Echoes of Julian Schnabel’s “anti-reality pajama uniform” influence a louche lineup rife with silk shirts, lightweight windbreakers, shorts and even overalls printed in sophisticated designs nodding to Greco-Roman motifs of wrestlers, plants or geometric friezes.

A large part of this freedom is being able to consider a wide range of body shapes. “I’m a pretty big guy myself and that is limiting in many ways when it comes to clothes,” he said. Hence the profusion of drawstring waists but also his penchant for roomy cuts, available in six sizes and that he hopes “should cover from XS to a 4-XL.”

The first full-fledged Toron collection will continue to explore “an Aegean vacation daydream and a love letter to the male body” by pushing his pattern clashing further and adding warmer layers like wool jackets for a buildable wardrobe, retailing between 350 pounds for cotton shirts and up to 850 pounds for silk separates adorned in his maximalist prints.

Karmuel Young

If you look at an archetypal male’s body for long enough, the shapes will start to emerge. A trapeze is a symbol of a broad shoulder and smaller waist. The curve of a bulky or large bicep and sharp V-shaped neck can be represented by a trapeze.

And that comes easiest when you’re faced with your base material in the mirror every day. “I connected with menswear because I always start from myself when trying to share my view on fashion,” explained Hong Kong-based designer Karmuel Young.

Upon graduating from Hong Kong’s Polytechnic University in 2007, Young moved to Europe, working at Damir Doma and Ute Ploier, experiences he credits with teaching him how to “build a collection with a core idea” and eventually a designer label.

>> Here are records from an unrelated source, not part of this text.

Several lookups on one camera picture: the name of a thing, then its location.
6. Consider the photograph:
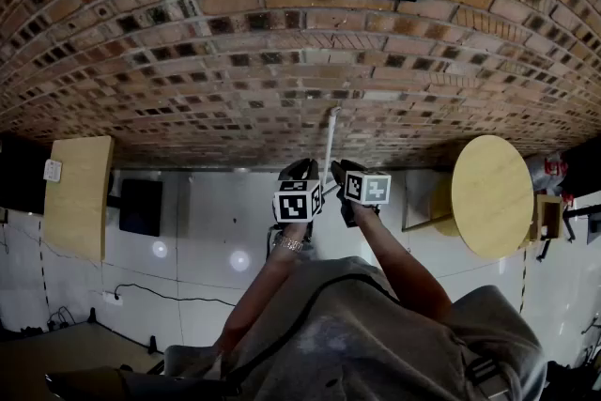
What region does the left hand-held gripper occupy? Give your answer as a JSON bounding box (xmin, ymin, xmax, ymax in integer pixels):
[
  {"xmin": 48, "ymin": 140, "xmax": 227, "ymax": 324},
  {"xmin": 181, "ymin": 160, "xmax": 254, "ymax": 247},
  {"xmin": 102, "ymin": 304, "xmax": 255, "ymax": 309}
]
[{"xmin": 270, "ymin": 158, "xmax": 325, "ymax": 245}]

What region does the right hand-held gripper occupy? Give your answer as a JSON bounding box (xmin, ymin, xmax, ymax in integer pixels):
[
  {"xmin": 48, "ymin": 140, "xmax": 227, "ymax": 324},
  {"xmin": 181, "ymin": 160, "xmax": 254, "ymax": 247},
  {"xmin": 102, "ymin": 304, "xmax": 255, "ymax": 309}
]
[{"xmin": 331, "ymin": 159, "xmax": 393, "ymax": 229}]

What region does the person's right forearm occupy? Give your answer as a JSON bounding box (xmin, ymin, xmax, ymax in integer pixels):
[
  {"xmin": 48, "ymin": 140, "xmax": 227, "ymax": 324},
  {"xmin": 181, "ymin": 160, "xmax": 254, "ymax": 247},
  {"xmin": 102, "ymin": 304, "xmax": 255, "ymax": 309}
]
[{"xmin": 349, "ymin": 201, "xmax": 455, "ymax": 325}]

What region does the person's left forearm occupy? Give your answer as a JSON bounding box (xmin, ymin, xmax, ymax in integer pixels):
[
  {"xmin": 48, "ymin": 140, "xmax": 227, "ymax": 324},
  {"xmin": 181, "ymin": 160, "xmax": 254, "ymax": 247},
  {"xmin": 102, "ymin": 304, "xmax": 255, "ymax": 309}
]
[{"xmin": 213, "ymin": 223, "xmax": 314, "ymax": 356}]

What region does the round wooden table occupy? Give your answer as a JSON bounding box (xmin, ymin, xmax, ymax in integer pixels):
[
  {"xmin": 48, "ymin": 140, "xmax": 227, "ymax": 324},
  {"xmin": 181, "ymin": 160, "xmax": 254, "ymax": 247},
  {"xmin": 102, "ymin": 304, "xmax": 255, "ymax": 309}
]
[{"xmin": 429, "ymin": 134, "xmax": 535, "ymax": 260}]

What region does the black square box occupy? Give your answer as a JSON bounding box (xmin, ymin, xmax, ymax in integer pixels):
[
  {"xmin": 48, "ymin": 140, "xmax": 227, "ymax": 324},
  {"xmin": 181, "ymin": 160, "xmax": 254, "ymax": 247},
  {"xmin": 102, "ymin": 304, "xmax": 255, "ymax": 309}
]
[{"xmin": 118, "ymin": 177, "xmax": 164, "ymax": 238}]

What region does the person's grey clothing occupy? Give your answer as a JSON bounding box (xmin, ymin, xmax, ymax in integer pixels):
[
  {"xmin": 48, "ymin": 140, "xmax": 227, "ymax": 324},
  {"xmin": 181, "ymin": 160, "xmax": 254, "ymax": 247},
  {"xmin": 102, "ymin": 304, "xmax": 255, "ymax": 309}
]
[{"xmin": 163, "ymin": 255, "xmax": 548, "ymax": 401}]

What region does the red and white bag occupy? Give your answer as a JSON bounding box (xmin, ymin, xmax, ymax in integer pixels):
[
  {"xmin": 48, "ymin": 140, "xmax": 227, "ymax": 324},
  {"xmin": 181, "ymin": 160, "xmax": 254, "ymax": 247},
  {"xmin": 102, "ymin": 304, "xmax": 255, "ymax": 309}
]
[{"xmin": 525, "ymin": 152, "xmax": 570, "ymax": 194}]

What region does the small wooden box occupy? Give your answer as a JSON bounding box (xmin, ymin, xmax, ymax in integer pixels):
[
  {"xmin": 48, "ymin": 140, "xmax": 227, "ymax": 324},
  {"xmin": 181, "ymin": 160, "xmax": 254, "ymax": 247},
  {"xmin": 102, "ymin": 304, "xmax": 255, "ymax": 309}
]
[{"xmin": 534, "ymin": 194, "xmax": 563, "ymax": 241}]

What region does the black metal stand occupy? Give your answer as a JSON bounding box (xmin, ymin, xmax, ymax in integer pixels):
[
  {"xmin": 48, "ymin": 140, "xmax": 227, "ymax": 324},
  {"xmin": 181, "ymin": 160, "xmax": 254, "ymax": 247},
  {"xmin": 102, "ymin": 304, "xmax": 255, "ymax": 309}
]
[{"xmin": 536, "ymin": 201, "xmax": 601, "ymax": 262}]

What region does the white socket box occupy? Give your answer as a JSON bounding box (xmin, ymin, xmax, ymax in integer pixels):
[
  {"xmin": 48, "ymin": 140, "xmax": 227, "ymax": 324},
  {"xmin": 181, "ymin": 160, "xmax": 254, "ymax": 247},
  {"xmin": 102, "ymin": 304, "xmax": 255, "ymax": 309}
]
[{"xmin": 43, "ymin": 159, "xmax": 64, "ymax": 182}]

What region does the black cabinet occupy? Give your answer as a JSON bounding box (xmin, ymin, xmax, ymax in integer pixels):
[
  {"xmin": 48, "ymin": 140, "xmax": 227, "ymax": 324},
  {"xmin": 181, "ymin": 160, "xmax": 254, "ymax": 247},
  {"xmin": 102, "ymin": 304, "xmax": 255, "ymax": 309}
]
[{"xmin": 0, "ymin": 138, "xmax": 51, "ymax": 216}]

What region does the silver wrist bracelet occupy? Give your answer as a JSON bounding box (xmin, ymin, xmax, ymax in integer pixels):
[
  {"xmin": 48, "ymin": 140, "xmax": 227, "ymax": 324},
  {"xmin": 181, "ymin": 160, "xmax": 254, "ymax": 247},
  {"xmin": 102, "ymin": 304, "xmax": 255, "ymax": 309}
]
[{"xmin": 273, "ymin": 233, "xmax": 305, "ymax": 254}]

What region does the black floor cable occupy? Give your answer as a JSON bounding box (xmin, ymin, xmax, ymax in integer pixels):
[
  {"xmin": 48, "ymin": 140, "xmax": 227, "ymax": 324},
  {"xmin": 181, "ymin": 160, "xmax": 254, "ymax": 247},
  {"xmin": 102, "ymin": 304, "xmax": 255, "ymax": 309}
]
[{"xmin": 114, "ymin": 283, "xmax": 237, "ymax": 308}]

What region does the black strap buckle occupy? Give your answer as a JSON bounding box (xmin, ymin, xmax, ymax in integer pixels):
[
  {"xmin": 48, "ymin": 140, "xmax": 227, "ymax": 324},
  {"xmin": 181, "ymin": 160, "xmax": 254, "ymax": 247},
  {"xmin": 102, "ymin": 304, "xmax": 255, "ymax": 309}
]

A look from Karmuel Young’s “Collection 07” spring collection.

Additional experiences with Lane Crawford and I.T. The designer started his own brand after further experience at Lane Crawford, Trinity and I.T.

What is his angle? To “sculpt a better silhouette for men” through a daily wardrobe that enhances, plays with and sometimes distorts the body’s geometries. Fabrication, fitting and finessing details are therefore the three tenets of this label exploring a territory between tailoring and casualwear that Young dubs the “New Formal.”

Young was inspired by the idea of the everyday and chose to build his brand around themed projects that span multiple seasons. Young does not change direction every six months.

Now in his eighth collection, the Hong Kong-based designer continues spring’s surreal desert jaunt with a fall 2023 collection based on the idea of an “Arctic gentleman.” Expect tailoring with accents of furry, hairy fabrics; a play on scale with overly tight and oversize fits, and coated fabrics, to represent the various textures observed on ice.

Shirting, the brand’s key category, starts from $300 to $1,000 for intricate cuts and fabrications that turn them into outerwear proposals, while trousers average around $500.